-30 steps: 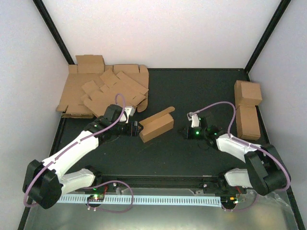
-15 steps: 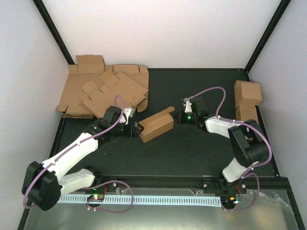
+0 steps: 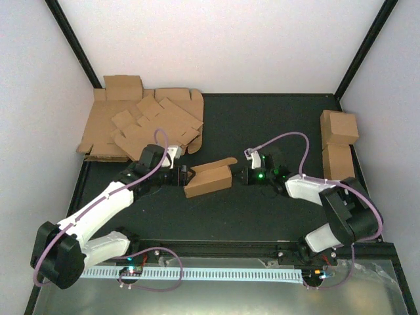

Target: Fold the paper box

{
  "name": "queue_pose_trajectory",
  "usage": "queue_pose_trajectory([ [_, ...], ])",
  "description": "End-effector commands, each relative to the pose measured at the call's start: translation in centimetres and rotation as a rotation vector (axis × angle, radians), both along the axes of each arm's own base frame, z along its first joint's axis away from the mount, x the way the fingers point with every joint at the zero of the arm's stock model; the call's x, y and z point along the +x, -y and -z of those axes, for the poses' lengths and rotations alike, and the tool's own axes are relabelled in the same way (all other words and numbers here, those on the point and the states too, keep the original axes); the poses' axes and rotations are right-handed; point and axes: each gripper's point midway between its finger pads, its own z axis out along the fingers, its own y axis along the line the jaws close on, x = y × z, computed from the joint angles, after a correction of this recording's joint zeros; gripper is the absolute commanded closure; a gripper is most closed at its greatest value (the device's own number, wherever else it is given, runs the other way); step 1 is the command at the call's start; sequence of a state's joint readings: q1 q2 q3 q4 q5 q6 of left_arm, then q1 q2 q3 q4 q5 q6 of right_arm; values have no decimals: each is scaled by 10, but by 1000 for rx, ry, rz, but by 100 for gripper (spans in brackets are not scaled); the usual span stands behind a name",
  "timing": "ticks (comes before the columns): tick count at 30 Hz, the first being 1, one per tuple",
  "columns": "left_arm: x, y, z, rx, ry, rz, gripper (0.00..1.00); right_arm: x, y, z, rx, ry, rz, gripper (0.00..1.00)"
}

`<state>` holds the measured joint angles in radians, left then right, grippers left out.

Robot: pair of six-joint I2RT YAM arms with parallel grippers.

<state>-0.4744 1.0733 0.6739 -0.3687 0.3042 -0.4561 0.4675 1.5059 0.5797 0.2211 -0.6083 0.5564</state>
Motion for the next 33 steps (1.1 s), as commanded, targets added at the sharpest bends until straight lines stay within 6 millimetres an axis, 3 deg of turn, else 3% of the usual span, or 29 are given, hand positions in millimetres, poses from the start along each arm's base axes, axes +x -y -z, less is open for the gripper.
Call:
queue_pose_trajectory([
  [1,7,-2,-10,-1,35,-1,28,-24,-14,-17,64,36,-63,98],
  [7,7,-3,-7,-1,29,0,28,-47,-19,-23,76,48,-94,98],
  [14,7,-13,-7,26,33,-35,25,-45,4,-31,-43,141,-36,97],
  [18,2,-21,-9,60,43,-48,25,-41,17,-41,-127,213,-19,88],
  [23,-6,-32,-5,122,24,-47,32,-37,26,-54,-216,295,-32,78],
  [28,-9,-35,3,151,7,-38,40,-24,29,-73,-281,388,-40,44],
  [33,-8,-37,6,177,-6,-37,46,-10,23,-76,-335,423,-76,43],
])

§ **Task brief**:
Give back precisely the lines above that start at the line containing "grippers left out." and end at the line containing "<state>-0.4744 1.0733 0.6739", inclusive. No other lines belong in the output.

§ **Solution**:
`<state>` holds the measured joint angles in radians, left then right, grippers left out.

Robot: pair of six-joint I2RT YAM arms with parallel grippers.

<state>-0.4744 1.0733 0.6739 -0.3687 0.3042 -0.4561 0.4675 1.5059 0.5797 0.2211 -0.6083 0.5564</state>

No further output is required here.